_Exercise brief:_ Each line starting at the one that contains "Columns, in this" and ending at the one that contains "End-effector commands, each" must be returned exactly, and the rest of the listing is left out.

═════ Information shown ═════

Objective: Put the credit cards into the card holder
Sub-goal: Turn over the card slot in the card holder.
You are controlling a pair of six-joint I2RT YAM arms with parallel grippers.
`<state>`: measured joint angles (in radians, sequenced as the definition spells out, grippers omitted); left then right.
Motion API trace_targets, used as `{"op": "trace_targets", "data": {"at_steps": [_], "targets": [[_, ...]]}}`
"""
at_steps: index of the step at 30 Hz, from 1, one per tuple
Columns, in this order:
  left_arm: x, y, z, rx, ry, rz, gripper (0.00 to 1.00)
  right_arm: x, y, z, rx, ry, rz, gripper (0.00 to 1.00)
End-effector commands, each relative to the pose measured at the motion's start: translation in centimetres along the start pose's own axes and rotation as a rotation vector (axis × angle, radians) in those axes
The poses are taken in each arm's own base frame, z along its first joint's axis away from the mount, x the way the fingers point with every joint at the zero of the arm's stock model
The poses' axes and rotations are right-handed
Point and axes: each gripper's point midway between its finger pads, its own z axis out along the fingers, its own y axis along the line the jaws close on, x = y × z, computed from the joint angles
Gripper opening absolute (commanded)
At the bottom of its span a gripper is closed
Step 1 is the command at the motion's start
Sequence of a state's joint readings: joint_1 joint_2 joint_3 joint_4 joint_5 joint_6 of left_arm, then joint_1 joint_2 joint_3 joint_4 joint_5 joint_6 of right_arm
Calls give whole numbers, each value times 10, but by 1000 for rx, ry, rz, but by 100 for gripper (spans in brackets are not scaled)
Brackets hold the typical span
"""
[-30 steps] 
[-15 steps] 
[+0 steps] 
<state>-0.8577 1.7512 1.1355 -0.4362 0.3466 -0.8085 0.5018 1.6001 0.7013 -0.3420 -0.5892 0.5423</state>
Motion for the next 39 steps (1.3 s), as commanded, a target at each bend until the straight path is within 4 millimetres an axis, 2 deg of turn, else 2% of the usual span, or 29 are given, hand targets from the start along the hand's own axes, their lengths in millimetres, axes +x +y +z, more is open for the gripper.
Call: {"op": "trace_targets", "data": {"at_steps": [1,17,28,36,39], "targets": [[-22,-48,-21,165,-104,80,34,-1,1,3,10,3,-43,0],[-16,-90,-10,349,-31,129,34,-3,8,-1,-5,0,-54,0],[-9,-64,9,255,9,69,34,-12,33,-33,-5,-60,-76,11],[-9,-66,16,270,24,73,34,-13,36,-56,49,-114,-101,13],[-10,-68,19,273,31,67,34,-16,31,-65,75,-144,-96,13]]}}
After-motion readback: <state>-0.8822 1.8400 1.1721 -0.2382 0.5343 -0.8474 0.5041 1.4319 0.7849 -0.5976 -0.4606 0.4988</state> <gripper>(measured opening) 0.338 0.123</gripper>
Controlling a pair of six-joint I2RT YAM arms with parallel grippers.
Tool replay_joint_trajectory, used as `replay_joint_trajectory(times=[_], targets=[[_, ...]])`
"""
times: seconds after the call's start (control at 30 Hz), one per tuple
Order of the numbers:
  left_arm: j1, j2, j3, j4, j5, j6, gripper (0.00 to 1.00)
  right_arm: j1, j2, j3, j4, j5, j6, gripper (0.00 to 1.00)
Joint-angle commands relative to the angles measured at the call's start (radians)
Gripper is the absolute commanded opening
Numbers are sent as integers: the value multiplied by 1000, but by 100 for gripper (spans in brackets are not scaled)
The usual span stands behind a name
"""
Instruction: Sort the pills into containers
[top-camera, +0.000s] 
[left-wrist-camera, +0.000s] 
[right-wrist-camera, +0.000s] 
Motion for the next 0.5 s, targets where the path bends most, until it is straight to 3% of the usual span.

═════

_Solution to this exercise:_
Columns, in this order:
  left_arm: x, y, z, rx, ry, rz, gripper (0.00 to 1.00)
  right_arm: x, y, z, rx, ry, rz, gripper (0.00 to 1.00)
End-effector commands, each relative to the pose measured at the motion's start: translation in centimetres along the start pose's own axes and rotation as a rotation vector (axis × angle, radians) in those axes

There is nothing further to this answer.